Measurement Matrix Optimization for Compressed Parameter Estimation
When making use of the Compressed Sensing (CS) paradigm, one has to design the measurement process by means of a suitable compression step. Traditionally, the compression is modelled by means of a linear mapping acting on discretized version of the encountered signals, i.e. a usually complex-valued matrix 1 2 3. Also, it has been an active field of research to apply CS as a data reduction scheme in radio channel sounding 4. Afterwards one is confronted with the problem to recover the parameters of interest, like time-of-flight, direction-of-arrival or Doppler-shifts from spectral-, spatial- and temporal measurements of a radio channel. In this context the iterative maximum-likelihood approach in 4 presents an optimization approach that is both computationally feasible and reproduces closely what is dictated by the Cramer-Rao-Lower-Bound (CRLB).
In order to quantify how suitable a measurement matrix is for a certain CS setup one usually attains to metrics like the D-RIP, RIP, NSP or the mutual-coherence. However, these metrics are only indirectly linked to the task of parameter estimation via maximum likelihood estimation. The CRLB however is strongly linked to this task and it might be beneficial to optimize the measurement matrix with respect to this metric.
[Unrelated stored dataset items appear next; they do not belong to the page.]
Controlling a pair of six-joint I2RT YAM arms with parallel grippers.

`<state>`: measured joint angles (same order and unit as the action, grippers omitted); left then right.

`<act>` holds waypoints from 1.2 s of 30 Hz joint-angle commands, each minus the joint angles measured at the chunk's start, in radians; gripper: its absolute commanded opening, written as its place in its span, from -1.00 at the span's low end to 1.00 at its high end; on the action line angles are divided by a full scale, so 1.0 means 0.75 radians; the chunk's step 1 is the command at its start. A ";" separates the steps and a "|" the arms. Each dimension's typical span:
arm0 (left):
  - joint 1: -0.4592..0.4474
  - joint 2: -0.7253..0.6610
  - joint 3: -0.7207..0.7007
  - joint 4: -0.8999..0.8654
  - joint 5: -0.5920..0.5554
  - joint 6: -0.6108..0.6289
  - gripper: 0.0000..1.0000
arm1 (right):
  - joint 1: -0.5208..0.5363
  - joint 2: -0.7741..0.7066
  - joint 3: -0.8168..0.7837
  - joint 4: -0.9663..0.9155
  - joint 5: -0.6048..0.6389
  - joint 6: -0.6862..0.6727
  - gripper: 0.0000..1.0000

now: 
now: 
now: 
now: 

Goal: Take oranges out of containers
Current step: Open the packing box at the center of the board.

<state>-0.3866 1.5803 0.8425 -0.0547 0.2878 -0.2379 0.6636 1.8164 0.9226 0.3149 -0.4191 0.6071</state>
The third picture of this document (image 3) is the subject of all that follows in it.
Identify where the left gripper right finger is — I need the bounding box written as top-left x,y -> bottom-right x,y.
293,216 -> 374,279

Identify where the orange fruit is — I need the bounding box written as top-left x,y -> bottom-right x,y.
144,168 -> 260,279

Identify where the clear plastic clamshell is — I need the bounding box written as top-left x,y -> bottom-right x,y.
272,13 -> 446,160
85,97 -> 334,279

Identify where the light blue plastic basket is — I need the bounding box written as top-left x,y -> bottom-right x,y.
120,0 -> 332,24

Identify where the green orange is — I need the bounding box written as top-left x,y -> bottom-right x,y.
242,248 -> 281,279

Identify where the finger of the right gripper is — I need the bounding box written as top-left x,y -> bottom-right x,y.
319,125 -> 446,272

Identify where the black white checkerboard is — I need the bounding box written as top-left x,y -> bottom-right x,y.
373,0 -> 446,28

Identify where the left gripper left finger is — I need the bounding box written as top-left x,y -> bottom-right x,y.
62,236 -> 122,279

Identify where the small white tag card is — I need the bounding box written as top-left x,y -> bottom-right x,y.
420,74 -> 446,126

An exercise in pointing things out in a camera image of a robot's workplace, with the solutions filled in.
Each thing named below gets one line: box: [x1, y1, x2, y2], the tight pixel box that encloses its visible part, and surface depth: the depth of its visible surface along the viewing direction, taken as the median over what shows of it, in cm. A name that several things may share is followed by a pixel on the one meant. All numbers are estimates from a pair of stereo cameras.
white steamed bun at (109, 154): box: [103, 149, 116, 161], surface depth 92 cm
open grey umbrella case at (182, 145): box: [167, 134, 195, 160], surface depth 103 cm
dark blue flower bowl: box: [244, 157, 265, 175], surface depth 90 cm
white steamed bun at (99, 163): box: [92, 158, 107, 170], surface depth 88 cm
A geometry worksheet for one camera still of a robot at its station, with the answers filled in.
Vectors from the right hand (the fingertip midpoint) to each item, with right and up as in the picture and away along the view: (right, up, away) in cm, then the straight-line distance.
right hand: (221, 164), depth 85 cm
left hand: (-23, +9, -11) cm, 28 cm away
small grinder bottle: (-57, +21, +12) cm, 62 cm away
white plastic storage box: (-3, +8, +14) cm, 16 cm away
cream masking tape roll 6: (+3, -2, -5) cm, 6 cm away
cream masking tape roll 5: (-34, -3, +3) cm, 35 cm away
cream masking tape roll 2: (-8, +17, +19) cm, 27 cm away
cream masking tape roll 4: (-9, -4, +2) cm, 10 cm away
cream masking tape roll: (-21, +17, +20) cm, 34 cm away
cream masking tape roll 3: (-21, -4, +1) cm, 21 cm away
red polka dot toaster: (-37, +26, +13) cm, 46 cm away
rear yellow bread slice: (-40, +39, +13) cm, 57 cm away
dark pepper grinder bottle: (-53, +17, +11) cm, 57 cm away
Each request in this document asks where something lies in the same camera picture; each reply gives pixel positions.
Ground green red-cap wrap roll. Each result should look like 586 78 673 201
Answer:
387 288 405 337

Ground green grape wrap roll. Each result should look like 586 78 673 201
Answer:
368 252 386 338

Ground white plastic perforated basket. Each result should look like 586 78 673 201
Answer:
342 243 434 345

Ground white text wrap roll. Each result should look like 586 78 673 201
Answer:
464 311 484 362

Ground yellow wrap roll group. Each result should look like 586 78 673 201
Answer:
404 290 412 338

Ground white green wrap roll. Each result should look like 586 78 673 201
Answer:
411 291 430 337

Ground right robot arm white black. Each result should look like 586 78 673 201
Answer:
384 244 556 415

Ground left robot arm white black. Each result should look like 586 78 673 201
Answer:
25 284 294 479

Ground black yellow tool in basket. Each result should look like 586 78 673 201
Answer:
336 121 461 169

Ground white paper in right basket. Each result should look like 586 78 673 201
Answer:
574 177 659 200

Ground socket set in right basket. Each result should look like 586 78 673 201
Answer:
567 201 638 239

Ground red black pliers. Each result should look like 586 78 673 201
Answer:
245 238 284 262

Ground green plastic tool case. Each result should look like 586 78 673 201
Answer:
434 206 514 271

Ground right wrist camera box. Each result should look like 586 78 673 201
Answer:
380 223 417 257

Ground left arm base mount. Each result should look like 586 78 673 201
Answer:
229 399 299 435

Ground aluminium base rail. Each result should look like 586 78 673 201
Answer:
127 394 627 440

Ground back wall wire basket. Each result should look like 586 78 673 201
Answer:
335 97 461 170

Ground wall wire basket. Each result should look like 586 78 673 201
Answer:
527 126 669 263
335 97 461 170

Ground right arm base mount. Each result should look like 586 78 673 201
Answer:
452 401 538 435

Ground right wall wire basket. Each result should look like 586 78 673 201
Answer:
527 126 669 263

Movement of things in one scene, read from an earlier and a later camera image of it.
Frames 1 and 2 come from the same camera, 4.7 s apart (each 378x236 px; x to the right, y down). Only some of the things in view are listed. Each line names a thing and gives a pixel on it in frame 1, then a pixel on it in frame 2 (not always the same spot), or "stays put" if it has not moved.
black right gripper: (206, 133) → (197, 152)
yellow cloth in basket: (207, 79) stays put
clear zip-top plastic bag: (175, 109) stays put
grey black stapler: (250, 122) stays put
To this end 3 presents a fairly general stochastic gradient approach to optimize measurement matrices with respect to another differentiable metric but the methodology should be applicable to the CRLB as well. The main task of this project is to correctly calculate the matrix-valued Wirtinger derivative of the CRLB with respect to the measurement matrix and find a suitable optimization scheme that is numerically stable and efficient.
Prerequisites §
- Signal processing: good knowledge of the Fourier transform and its discrete variants, spectral leakage, sampling theory, interpolation, random processes
- Some basic math: you should be familiar with partial derivatives of vector-valued functions, kernels of linear mappings and basics in optimization.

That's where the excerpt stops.